• [Task objective]
Write the listing out again word for word, leaving each picture behind.

----

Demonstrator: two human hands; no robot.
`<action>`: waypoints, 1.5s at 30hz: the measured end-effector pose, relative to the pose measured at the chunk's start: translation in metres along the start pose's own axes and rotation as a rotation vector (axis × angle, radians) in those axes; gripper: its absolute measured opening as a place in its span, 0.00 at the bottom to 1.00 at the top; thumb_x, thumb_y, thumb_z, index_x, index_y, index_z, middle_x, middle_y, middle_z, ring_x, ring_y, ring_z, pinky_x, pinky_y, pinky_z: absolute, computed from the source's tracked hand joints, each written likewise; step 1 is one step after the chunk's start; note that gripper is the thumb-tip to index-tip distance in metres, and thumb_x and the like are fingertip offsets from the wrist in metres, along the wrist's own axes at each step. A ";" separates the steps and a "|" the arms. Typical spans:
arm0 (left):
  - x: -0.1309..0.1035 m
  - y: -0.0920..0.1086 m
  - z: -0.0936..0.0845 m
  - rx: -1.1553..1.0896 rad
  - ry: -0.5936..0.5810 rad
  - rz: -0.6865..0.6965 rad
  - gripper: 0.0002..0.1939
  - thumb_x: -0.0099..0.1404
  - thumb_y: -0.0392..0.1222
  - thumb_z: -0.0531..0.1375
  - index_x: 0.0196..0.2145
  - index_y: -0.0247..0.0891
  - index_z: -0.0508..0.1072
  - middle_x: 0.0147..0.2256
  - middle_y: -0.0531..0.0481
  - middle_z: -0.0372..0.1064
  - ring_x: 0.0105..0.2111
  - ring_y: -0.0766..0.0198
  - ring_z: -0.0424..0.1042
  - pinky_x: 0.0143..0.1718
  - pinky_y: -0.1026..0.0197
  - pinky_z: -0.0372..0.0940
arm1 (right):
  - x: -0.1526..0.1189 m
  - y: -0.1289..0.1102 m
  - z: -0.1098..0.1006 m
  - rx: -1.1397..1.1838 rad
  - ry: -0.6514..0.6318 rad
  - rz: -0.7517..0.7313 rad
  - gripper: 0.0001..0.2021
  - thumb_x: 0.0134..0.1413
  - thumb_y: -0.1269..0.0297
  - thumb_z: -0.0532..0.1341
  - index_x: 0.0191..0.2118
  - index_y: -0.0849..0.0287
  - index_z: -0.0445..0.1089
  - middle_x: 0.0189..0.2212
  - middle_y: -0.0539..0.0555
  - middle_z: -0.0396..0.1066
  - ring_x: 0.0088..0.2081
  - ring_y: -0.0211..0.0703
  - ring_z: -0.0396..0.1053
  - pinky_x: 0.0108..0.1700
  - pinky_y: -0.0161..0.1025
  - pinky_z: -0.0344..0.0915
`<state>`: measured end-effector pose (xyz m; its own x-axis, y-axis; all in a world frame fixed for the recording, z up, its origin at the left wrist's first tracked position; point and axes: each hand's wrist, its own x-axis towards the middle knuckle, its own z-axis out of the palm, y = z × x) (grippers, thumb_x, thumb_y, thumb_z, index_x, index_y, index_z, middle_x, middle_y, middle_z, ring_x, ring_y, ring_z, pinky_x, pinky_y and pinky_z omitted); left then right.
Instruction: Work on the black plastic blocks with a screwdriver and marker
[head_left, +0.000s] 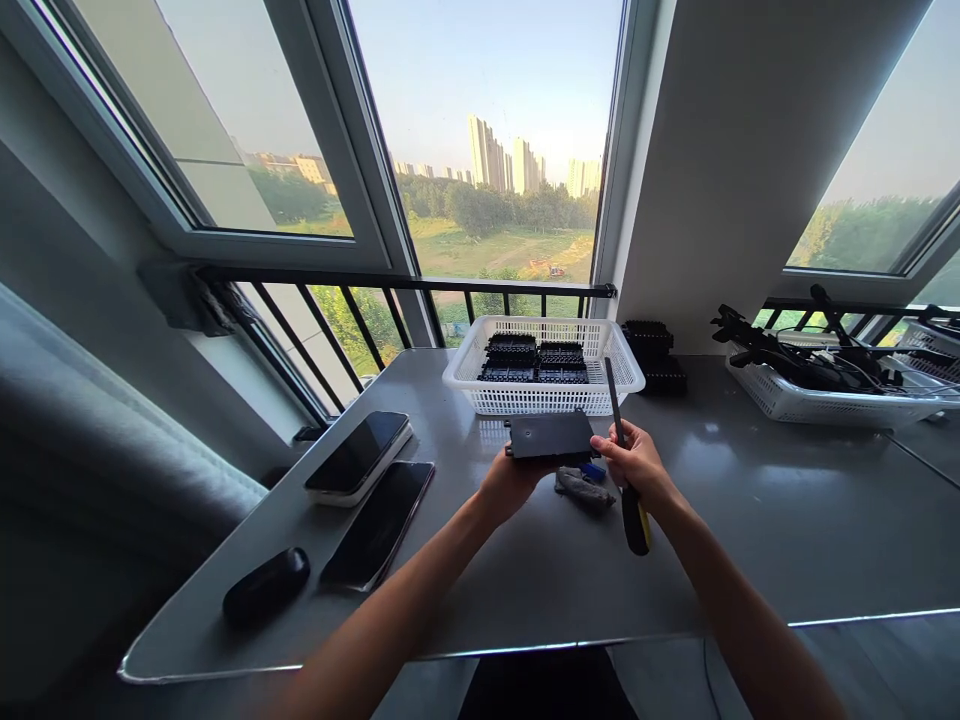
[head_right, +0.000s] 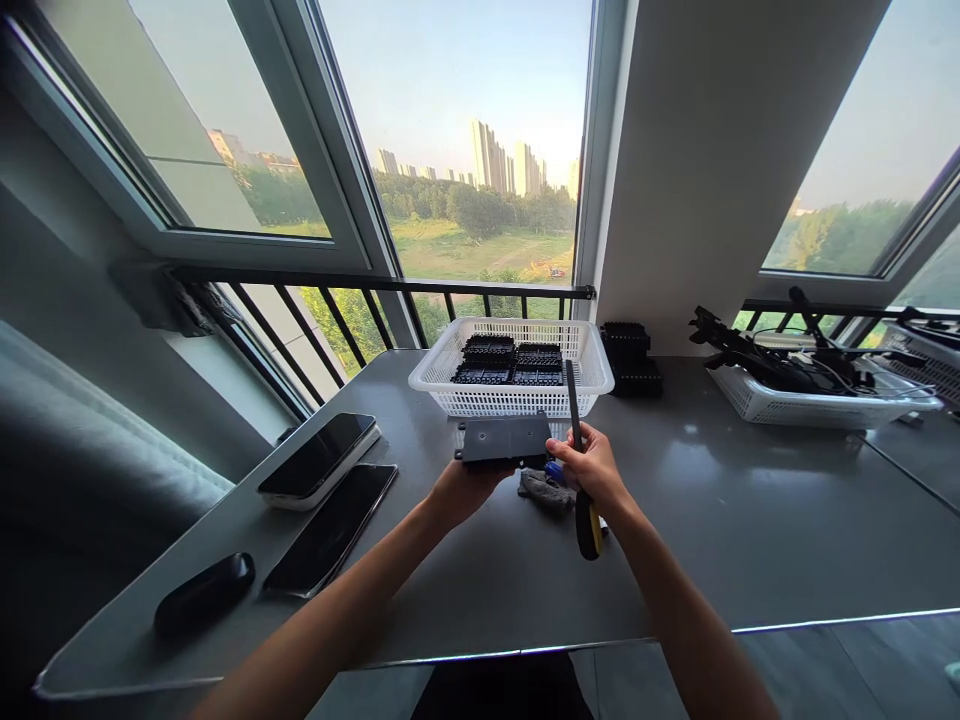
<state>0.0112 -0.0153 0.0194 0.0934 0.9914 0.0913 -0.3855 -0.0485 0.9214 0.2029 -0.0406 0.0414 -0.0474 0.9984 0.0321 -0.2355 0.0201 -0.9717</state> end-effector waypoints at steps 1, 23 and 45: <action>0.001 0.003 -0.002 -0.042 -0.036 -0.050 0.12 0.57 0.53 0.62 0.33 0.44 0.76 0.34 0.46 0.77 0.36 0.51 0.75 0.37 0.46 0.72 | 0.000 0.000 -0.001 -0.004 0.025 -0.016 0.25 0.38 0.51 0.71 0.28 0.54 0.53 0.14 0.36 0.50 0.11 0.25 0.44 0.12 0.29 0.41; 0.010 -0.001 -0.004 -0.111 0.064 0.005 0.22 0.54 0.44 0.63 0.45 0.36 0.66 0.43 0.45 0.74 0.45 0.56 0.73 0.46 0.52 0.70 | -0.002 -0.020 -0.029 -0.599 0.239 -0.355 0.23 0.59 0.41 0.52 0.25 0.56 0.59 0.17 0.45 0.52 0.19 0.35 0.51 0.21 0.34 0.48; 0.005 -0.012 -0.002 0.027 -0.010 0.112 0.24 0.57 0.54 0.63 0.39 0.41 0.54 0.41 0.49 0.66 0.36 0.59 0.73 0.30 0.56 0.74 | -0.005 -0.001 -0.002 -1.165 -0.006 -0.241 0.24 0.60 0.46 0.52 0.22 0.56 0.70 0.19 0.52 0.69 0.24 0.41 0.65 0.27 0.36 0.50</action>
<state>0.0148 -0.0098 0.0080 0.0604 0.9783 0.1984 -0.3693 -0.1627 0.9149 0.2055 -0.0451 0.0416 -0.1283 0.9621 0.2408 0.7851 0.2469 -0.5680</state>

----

• [Expected answer]
Demonstrator: two human hands; no robot.
`<action>`: waypoints, 1.5s at 30hz: the measured end-effector pose, relative to the pose measured at the chunk's start: translation in metres along the start pose's own axes and rotation as a rotation vector (axis × angle, radians) in those axes; gripper: its absolute measured opening as a place in its span, 0.00 at the bottom to 1.00 at the top; thumb_x, thumb_y, thumb_z, index_x, index_y, index_z, middle_x, middle_y, middle_z, ring_x, ring_y, ring_z, pinky_x, pinky_y, pinky_z: absolute, computed from the source's tracked hand joints, each written likewise; step 1 is one step after the chunk's start; note that gripper is the thumb-tip to index-tip distance in metres, and thumb_x and the like are fingertip offsets from the wrist in metres, along the wrist's own axes at each step. A ";" separates the steps and a "|" the arms. Typical spans:
arm0 (left):
  - x: -0.1309..0.1035 m
  - y: -0.0920..0.1086 m
  - z: -0.0936..0.0845 m
  - rx: -1.1553..1.0896 rad
  - ry: -0.5936..0.5810 rad
  - rz: -0.6865..0.6965 rad
  - gripper: 0.0002..0.1939
  - thumb_x: -0.0099..0.1404
  - thumb_y: -0.0392..0.1222
  - thumb_z: -0.0531..0.1375
  - index_x: 0.0196..0.2145
  - index_y: -0.0247..0.0891
  - index_z: -0.0508..0.1072
  - middle_x: 0.0147..0.2256
  - middle_y: -0.0531..0.0481
  - middle_z: -0.0372..0.1064
  - ring_x: 0.0105..0.2111
  - ring_y: -0.0766..0.0198
  - ring_z: -0.0424..0.1042
  - pinky_x: 0.0143..0.1718
  - pinky_y: -0.1026..0.0197
  - pinky_z: -0.0372..0.0940
arm1 (right):
  - x: -0.1526..0.1189 m
  - y: -0.1289..0.1102 m
  - z: -0.1098..0.1006 m
  - rx: -1.1397..1.1838 rad
  - ry: -0.6514..0.6318 rad
  - rz: -0.7517..0.7313 rad
  - gripper: 0.0001..0.2021
  - thumb_x: 0.0134..0.1413
  - thumb_y: -0.1269..0.0297
  - thumb_z: -0.0532..0.1341
  - index_x: 0.0191..0.2118
  - index_y: -0.0849..0.0287
  - index_z: -0.0445..0.1089
  - middle_x: 0.0189..0.2212
  - middle_y: -0.0539..0.0555
  - middle_z: -0.0396..0.1066
  - ring_x: 0.0088..0.2081
  - ring_y: -0.0211..0.0703
  - ring_z: -0.0396..0.1053
  - pinky_x: 0.0108..0.1700
  - pinky_y: -0.0161..0.1025
  - pinky_z: -0.0344..0.0915
`<state>`: measured end-effector pose (xyz m; its own x-axis, y-axis; all in a world frame fixed for the recording, z up, its origin at the left wrist's first tracked position; point and axes: each hand's wrist, its own x-axis towards the middle knuckle, its own z-axis out of the palm, y = z × x) (grippers, thumb_x, thumb_y, thumb_z, index_x, index_y, index_z, middle_x, middle_y, middle_z, ring_x, ring_y, ring_z, pinky_x, pinky_y and pinky_z omitted); left then right.
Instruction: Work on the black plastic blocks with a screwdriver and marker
[head_left, +0.000s] 
[head_right, +0.000s] 
<state>0.0112 -0.0153 0.0194 0.0934 0.9914 0.0913 -0.3855 -0.0485 0.9214 0.2029 -0.0406 0.0414 -0.0474 0.9984 0.0321 -0.2355 0.0201 -0.9717</state> end-effector waypoints at steps 1, 23 and 45: <action>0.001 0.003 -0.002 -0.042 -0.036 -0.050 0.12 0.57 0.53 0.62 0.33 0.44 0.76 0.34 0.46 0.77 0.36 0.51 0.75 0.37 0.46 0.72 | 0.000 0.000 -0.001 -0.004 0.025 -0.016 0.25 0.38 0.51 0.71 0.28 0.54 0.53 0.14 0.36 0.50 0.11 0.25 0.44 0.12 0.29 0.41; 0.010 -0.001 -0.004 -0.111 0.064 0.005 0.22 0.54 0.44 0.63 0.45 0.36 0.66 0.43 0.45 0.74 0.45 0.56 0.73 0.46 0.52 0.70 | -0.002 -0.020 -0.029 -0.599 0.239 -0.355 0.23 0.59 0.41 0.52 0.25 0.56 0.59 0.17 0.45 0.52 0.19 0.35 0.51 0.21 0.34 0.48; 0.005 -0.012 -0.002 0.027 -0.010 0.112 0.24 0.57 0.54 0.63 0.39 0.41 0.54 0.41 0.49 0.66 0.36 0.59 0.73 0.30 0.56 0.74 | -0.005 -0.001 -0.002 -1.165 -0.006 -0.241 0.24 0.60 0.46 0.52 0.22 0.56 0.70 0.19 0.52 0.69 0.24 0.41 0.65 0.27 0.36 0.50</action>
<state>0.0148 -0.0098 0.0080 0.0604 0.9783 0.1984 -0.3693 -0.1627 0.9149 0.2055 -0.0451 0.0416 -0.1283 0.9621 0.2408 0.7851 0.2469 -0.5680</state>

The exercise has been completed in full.